What needs to be done
Tell how many lines in the listing below contain the word "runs", giving the number alone.

Task input
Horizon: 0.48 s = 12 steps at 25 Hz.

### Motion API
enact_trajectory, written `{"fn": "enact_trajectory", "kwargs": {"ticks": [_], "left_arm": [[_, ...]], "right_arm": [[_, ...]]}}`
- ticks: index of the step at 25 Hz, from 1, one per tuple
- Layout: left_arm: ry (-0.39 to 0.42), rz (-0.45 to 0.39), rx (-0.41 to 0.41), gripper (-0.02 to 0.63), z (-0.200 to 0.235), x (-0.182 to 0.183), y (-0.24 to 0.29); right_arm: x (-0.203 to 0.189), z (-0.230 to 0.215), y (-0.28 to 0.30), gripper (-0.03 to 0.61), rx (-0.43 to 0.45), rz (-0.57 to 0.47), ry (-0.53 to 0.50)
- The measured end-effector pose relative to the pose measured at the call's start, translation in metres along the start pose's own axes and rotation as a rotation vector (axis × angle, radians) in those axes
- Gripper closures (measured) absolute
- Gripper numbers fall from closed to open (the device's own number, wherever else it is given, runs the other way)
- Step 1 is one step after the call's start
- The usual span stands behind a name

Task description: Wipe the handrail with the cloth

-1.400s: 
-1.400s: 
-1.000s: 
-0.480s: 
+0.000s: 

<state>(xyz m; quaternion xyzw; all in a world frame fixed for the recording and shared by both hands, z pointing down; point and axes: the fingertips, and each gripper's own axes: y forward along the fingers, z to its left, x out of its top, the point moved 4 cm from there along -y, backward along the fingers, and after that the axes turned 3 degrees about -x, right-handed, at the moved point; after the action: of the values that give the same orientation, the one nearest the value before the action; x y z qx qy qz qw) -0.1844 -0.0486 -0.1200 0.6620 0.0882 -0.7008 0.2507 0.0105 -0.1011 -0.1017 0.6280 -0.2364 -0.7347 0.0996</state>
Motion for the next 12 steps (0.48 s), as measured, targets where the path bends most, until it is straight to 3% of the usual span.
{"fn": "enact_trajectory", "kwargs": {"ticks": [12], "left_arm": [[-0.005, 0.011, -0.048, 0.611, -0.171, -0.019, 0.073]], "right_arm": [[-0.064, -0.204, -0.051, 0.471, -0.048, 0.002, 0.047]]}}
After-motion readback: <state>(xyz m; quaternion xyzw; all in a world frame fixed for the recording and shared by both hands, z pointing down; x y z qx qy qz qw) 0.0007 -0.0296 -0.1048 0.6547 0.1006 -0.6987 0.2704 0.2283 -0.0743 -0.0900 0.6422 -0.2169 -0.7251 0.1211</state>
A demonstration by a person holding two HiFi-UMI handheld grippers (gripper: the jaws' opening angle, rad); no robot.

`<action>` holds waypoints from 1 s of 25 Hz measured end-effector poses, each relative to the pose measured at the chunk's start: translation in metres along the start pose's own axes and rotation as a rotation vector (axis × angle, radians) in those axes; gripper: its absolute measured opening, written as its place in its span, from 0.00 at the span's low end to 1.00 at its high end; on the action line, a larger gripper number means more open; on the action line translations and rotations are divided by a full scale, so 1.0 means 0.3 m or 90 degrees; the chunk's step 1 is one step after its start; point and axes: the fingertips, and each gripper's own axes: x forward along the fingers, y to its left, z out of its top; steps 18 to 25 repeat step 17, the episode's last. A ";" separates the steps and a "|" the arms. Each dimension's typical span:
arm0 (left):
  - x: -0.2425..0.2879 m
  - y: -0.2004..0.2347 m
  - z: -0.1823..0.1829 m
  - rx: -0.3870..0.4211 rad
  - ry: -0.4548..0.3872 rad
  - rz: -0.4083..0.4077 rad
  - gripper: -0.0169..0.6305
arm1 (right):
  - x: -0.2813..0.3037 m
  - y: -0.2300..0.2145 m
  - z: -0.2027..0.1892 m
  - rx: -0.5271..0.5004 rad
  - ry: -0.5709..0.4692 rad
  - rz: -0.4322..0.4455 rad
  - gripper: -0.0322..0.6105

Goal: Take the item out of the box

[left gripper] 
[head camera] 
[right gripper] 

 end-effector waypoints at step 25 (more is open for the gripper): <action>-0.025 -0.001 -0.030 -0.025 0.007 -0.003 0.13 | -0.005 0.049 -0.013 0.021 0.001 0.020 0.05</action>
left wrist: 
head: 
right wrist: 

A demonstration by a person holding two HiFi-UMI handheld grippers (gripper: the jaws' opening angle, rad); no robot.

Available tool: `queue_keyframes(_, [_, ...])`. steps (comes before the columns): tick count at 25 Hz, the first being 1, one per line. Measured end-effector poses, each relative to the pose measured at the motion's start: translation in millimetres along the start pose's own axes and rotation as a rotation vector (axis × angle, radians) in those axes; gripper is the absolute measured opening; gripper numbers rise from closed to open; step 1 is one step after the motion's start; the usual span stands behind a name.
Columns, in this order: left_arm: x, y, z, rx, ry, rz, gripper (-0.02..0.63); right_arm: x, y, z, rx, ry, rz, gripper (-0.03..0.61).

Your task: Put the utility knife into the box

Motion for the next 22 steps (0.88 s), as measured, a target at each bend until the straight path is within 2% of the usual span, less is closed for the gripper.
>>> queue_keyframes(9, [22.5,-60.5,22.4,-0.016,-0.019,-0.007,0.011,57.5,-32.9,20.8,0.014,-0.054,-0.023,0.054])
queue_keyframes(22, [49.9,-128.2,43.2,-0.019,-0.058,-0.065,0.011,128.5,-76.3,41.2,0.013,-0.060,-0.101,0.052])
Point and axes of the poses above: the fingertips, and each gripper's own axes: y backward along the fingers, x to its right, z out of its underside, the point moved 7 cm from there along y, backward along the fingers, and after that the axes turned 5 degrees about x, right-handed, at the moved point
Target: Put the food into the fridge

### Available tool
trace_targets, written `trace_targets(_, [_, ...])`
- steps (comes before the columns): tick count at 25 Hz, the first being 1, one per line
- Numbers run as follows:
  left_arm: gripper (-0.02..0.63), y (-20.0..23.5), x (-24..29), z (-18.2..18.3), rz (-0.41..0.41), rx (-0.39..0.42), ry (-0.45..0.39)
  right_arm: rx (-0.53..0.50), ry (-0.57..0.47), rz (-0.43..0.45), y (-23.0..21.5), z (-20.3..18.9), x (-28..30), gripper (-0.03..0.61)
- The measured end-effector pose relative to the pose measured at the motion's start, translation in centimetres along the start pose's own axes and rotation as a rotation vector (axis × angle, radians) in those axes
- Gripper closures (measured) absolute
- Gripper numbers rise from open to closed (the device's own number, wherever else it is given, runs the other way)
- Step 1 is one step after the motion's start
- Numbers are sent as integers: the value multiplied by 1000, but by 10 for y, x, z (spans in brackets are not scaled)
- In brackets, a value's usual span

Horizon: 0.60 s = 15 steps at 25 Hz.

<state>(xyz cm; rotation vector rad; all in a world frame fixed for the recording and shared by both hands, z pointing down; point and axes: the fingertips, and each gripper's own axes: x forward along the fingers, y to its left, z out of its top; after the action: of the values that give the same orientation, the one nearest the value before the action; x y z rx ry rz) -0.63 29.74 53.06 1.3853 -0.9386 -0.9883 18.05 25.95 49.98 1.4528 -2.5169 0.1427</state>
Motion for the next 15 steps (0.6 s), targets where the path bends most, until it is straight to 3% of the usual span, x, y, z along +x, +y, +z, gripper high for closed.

Solution for this exercise
2